Yesus memberikan ciri-ciri seorang pengikut. Jika Anda belum “pas” dengan ciri-ciri tersebut, jangan menganggap diri Anda seorang pengikut.. Seperti anak kecil yang hidup di atas lahan milik orang lain. Pertama, seorang pengikut harus berjiwa tulus, berhati polos—seperti seorang anak kecil. Kedua, ia harus sadar bahwa dunia ini bukan miliknya. Berarti, ia tidak terikat dengan dunia benda. Apakah Anda polos, tulus, lugu seperti seorang anak kecil? Apakah Anda tidak terikat dengan dunia benda? Jika ya, sungguh, Anda seorang pengikut Yesus. Begitu tidak terikatnya dengan dunia benda, sehingga siap untuk meninggalkannya kapan saja—itulah ciri ketiga seorang pengikut. Siap menghadapi kematian raga kapan saja. Siapkah Anda?

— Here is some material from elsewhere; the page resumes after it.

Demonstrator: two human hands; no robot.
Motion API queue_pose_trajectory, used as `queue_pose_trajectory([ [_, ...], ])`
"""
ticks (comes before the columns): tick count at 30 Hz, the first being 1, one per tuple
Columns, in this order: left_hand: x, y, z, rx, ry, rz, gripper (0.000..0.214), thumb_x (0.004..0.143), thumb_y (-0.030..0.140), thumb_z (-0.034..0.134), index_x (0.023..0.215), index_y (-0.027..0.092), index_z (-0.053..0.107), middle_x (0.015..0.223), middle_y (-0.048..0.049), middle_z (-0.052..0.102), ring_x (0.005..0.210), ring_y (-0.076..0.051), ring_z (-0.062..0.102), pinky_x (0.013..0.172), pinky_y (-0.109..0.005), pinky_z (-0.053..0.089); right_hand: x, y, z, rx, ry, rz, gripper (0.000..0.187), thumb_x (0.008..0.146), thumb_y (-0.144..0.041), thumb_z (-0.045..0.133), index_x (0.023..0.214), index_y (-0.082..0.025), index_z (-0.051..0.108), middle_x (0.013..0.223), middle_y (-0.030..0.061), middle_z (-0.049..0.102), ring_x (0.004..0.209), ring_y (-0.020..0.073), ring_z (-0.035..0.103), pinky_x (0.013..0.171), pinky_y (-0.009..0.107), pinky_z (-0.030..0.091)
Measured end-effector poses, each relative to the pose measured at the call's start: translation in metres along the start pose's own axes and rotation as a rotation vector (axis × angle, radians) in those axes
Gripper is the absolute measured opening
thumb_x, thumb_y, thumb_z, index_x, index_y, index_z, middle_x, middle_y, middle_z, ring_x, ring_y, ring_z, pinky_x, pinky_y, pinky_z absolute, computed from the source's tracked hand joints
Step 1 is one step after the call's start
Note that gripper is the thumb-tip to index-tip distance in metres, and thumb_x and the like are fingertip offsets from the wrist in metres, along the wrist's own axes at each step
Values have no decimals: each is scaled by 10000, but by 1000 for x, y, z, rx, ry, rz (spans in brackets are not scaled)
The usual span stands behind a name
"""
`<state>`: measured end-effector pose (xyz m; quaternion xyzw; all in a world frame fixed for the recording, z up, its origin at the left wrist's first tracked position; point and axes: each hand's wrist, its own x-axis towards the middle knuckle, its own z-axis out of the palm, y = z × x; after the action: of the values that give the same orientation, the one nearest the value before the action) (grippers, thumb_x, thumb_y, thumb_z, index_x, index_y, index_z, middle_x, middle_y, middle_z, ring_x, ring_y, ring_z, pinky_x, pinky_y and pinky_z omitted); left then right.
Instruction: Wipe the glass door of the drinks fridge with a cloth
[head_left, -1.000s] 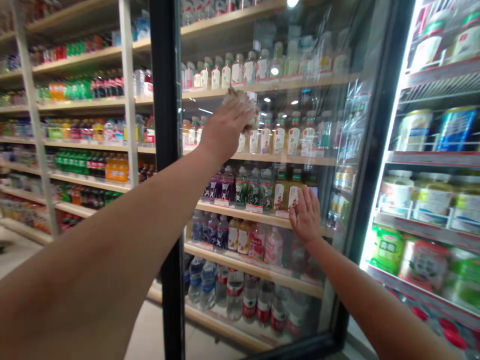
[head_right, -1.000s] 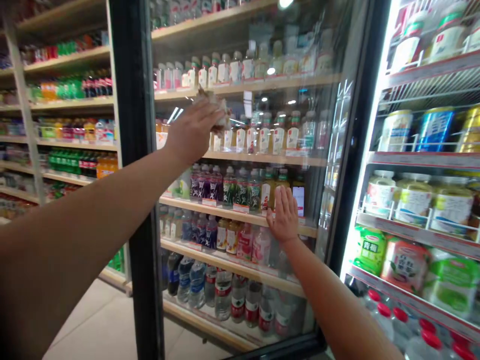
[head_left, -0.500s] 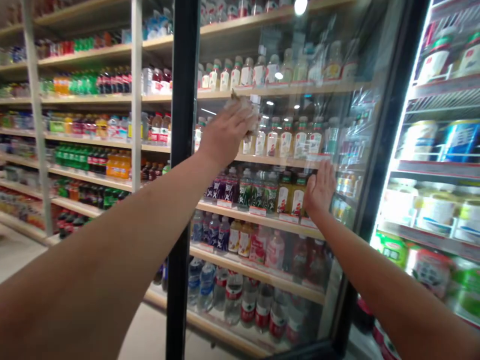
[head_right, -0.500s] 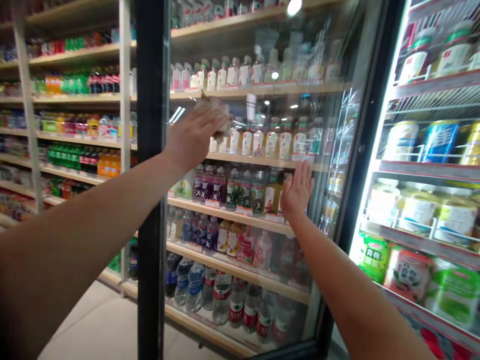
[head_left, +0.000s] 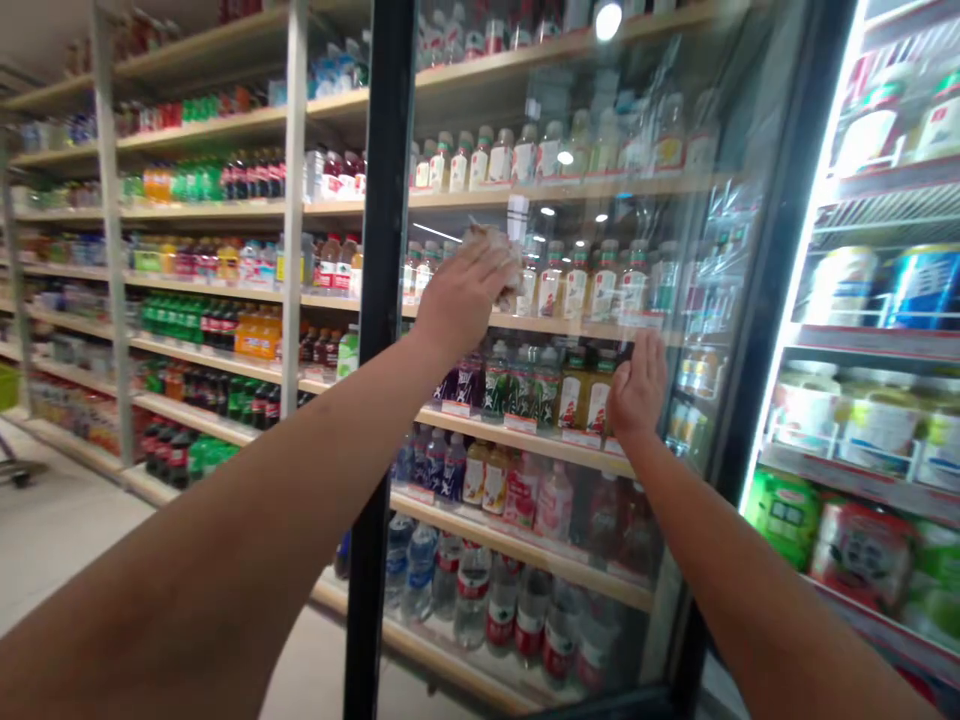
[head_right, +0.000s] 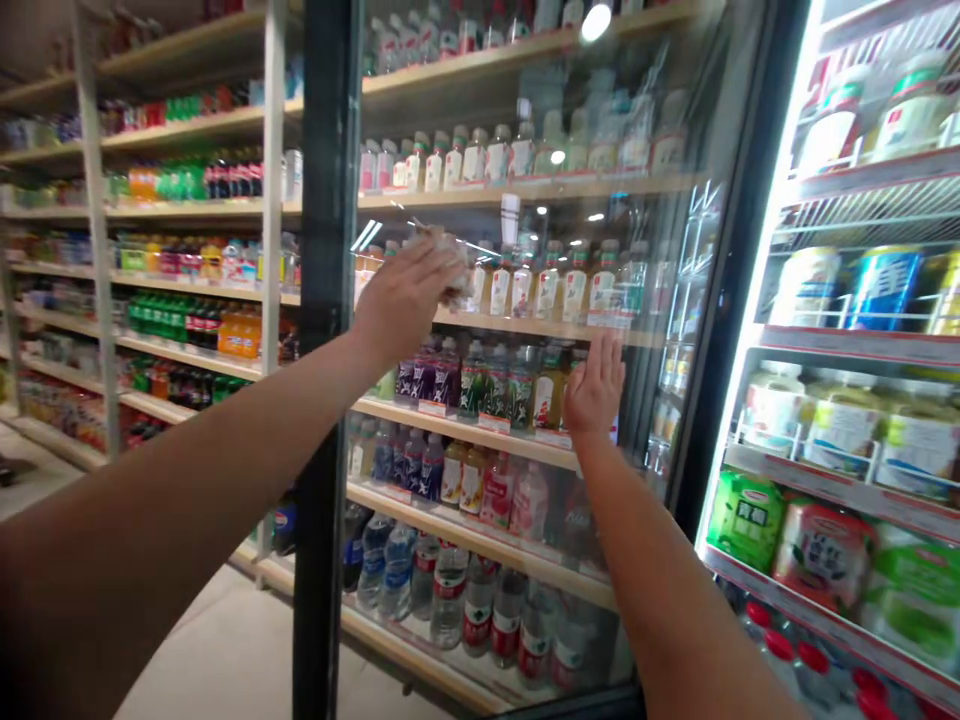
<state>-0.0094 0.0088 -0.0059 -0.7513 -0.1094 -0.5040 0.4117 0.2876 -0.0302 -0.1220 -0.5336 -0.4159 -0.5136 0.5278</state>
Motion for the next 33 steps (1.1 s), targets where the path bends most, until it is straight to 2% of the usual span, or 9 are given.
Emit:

Kemudian Gusti Yesus, Sang Pembawa Kasih, menyampaikan: Lima pohon yang Anda miliki di dunia ini adalah lima indera Anda. Kadang membuat Anda senang, kadang susah. Mereka mengalami pasang surut. Buah yang Anda peroleh dari kelima pohon tersebut tergantung pada musim. Lalu, pada suatu ketika pohon-pohon itu akan rontok dan tidak berbuah lagi, tidak berkembang lagi. Pohon-pohon panca indera bisa mati. Mata menua lebih cepat, dan penglihatan Anda terganggu. Telinga menua, dan pendengaran Anda terganggu. Begitu pula dengan indera penciuman, sentuhan dan rasa.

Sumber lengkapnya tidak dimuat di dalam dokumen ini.